◆ Problem to work on:
Output word for word the lines from the one with "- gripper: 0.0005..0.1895" to the final line of the data, both ends included, but skip the pictures.

◆ Dataset extract:
__________
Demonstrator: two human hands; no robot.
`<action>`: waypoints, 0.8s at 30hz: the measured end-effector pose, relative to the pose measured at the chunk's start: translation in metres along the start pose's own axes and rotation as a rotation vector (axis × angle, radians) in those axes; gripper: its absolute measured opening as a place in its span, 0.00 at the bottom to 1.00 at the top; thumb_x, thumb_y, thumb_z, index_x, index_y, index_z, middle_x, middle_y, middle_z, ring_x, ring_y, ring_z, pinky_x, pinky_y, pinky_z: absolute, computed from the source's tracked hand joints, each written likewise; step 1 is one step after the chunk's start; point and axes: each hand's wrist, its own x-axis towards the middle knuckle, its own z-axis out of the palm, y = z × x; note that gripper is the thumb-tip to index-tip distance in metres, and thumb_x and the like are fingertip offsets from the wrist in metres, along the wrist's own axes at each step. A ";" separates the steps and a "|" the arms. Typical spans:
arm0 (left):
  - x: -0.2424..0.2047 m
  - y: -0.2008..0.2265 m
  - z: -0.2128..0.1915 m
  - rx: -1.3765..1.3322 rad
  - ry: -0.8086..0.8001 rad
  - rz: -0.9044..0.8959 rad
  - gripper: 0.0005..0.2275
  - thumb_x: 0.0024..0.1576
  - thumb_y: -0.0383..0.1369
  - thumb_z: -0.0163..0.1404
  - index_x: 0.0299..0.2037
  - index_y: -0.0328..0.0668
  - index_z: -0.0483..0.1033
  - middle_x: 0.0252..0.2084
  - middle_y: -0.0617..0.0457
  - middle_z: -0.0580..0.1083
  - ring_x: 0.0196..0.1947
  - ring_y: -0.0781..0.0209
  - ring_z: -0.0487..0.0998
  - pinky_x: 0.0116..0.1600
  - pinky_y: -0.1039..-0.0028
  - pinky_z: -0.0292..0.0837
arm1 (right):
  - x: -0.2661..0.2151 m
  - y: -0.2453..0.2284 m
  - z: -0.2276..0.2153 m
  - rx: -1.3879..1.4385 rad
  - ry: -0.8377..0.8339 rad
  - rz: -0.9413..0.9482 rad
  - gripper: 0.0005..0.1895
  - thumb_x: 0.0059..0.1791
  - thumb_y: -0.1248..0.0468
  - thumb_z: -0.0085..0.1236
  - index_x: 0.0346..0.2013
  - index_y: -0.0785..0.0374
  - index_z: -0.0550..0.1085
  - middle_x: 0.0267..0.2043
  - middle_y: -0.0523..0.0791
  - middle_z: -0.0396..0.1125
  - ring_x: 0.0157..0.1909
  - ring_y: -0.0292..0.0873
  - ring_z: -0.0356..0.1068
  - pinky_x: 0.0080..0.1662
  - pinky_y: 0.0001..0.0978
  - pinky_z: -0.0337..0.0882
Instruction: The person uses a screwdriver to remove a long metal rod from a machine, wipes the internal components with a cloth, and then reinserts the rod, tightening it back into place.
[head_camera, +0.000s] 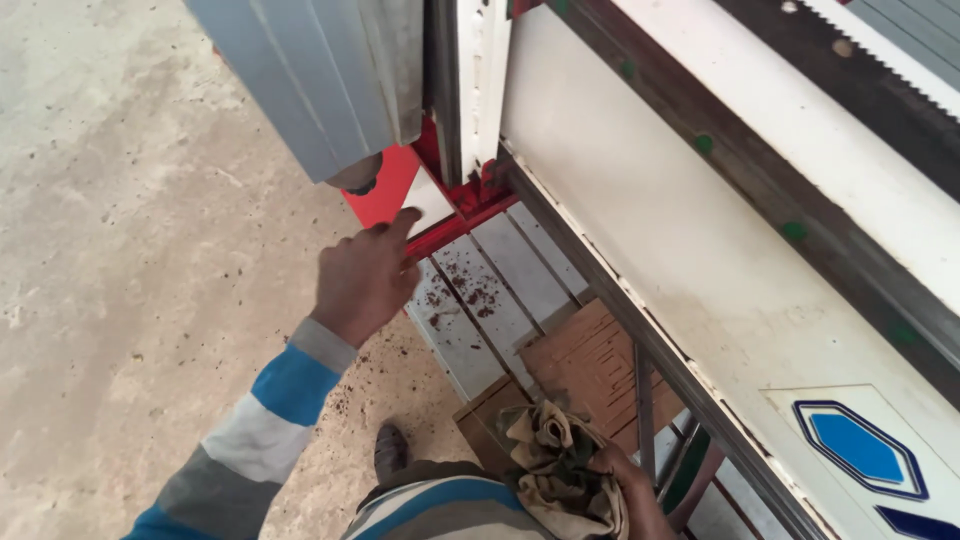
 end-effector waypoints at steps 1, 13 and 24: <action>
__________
◆ Response area:
  - gripper: 0.0005..0.1895
  - thumb_x: 0.0059..0.1791
  - thumb_y: -0.1248..0.0468
  - thumb_z: -0.0085..0.1236
  - index_x: 0.0346..0.2013
  - index_y: -0.0785..0.0374
  - index_z: -0.0550..0.1085
  - middle_x: 0.0267..0.2043
  - middle_y: -0.0523..0.0791
  - middle_z: -0.0396..0.1125
  - ring_x: 0.0157..0.1909
  - ring_y: -0.0292..0.0873
  - ring_z: -0.0356..0.1068
  - pinky_x: 0.0080..0.1662
  - pinky_y: 0.0001..0.0978
  - pinky_z: -0.0337..0.0882
Instruction: The person uses a screwdriver to remove a long metal rod from a machine, wipes the internal components with a cloth, and then reinserts the rod, tightening it back into place.
[head_camera, +0.000s] 
 end-effector waypoints at steps 1, 13 and 24: <action>

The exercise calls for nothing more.